München – Die jüngsten Schlagzeilen zu antisemitischen Vorfällen gab es in Berlin: Ein Jude mit einer Kippa wurde attackiert, dann gab es judenfeindliche Schmierereien, und ein antisemitischer Skandal-Rapper erhielt den Echo-Musikpreis. Antisemitismus gibt es aber auch in Bayern. Diese Feststellung ist der Präsidentin der Israelitischen Kultusgemeinde in München und Oberbayern, Charlotte Knobloch, sehr wichtig. „Antisemitismus kommt von rechts, von links, von Moslems, aus der Mitte der Gesellschaft“, sagt sie. Und nennt als Beispiel judenfeindliches Mobbing an einem Münchner Gymnasium: Ein jüdisches Mädchen fand, als es aus der Pause zurückkam, drastische antisemitische Beleidigung auf ihrer Schulbank.
Der Vorfall ist etwa zwei Jahre alt – die Kultusgemeinde hat ihn nie publik gemacht und nennt ihn erst jetzt, bei der Pressekonferenz in der Staatskanzlei. Dort stellt Ministerpräsident Markus Söder (CSU) den von ihm geschassten Ex-Kultusminister Ludwig Spaenle als neuen Beauftragten gegen Antisemitismus vor. Offiziell darf sich Spaenle, wenn das Kabinett die Personalie heute bestätigt, „Beauftragter für jüdisches Leben und gegen Antisemitismus, für Erinnerungsarbeit und geschichtliches Erbe“ nennen. Es ist der achte Sonder-Gesandte Söders, der sich eine Art Neben-Kabinett geschaffen hat – es gibt schon Beauftragte etwa für Bürokratieabbau, staatliche Beteiligungen oder Integration.
Während einige dieser Posten umstritten sind, erntet der neue Beauftragte viel Lob. Wenn sie es nicht besser wüsste, sagt Charlotte Knobloch, dann hätte sie den Katholiken Spaenle in der Vergangenheit als Mitglied der israelitischen Kultusgemeinde angesehen – so sehr habe er sich „mit Herzblut und Leidenschaft“ für Judentum und den Staat Israel eingesetzt. Söder nennt Spaenle, der in seiner Amtszeit als Minister den Judenstaat mehrmals besucht hat, einen „engen Verbindungsmann zu Israel“. Und Israels Münchner Generalkonsulin Sandra Simovich sagt, Spaenle werde das neue Amt „mit Bravour“ ausfüllen.

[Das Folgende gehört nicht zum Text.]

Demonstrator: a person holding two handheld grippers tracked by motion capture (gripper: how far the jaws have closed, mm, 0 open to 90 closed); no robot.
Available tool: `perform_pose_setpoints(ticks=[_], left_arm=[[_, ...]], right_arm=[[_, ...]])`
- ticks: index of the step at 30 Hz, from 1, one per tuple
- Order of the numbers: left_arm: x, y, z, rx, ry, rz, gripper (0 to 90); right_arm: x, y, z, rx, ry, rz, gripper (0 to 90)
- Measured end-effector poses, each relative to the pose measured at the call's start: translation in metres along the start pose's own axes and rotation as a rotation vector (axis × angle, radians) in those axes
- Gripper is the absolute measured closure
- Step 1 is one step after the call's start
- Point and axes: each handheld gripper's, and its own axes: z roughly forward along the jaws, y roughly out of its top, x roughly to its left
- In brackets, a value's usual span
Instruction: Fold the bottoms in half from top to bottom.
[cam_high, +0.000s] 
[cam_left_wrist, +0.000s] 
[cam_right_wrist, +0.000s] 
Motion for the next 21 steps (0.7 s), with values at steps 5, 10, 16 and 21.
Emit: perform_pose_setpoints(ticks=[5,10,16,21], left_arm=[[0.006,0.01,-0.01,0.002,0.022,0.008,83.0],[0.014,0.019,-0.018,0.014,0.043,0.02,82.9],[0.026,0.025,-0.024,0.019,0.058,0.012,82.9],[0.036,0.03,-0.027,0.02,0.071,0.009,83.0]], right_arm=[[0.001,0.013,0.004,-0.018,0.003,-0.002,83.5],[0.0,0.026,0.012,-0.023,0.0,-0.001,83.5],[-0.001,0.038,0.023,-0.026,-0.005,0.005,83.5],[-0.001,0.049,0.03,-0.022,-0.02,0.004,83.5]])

Spaenle selbst nennt Antisemitismus ein „Krebsgeschwür für die freie Gesellschaft“. Ein „Nie wieder“ müsse gewissermaßen in den Alltag übersetzt werden. Er plant ein internationales Symposium über Judenfeindschaft und will prüfen, ob man ein bayerisch-israelisches Jugendwerk gründen kann, um den Jugendaustausch zu fördern. Auch die Lehrpläne an den Schulen müssten betrachtet werden. Eine Statistik über antisemitische Vorfälle gebe es nicht, sagt Spaenle. Der Präsident des Zentralrats der Juden in Deutschland, Josef Schuster, fordert auch deshalb ein niederschwelliges Meldesystem für antisemitische Vorfälle aller Art.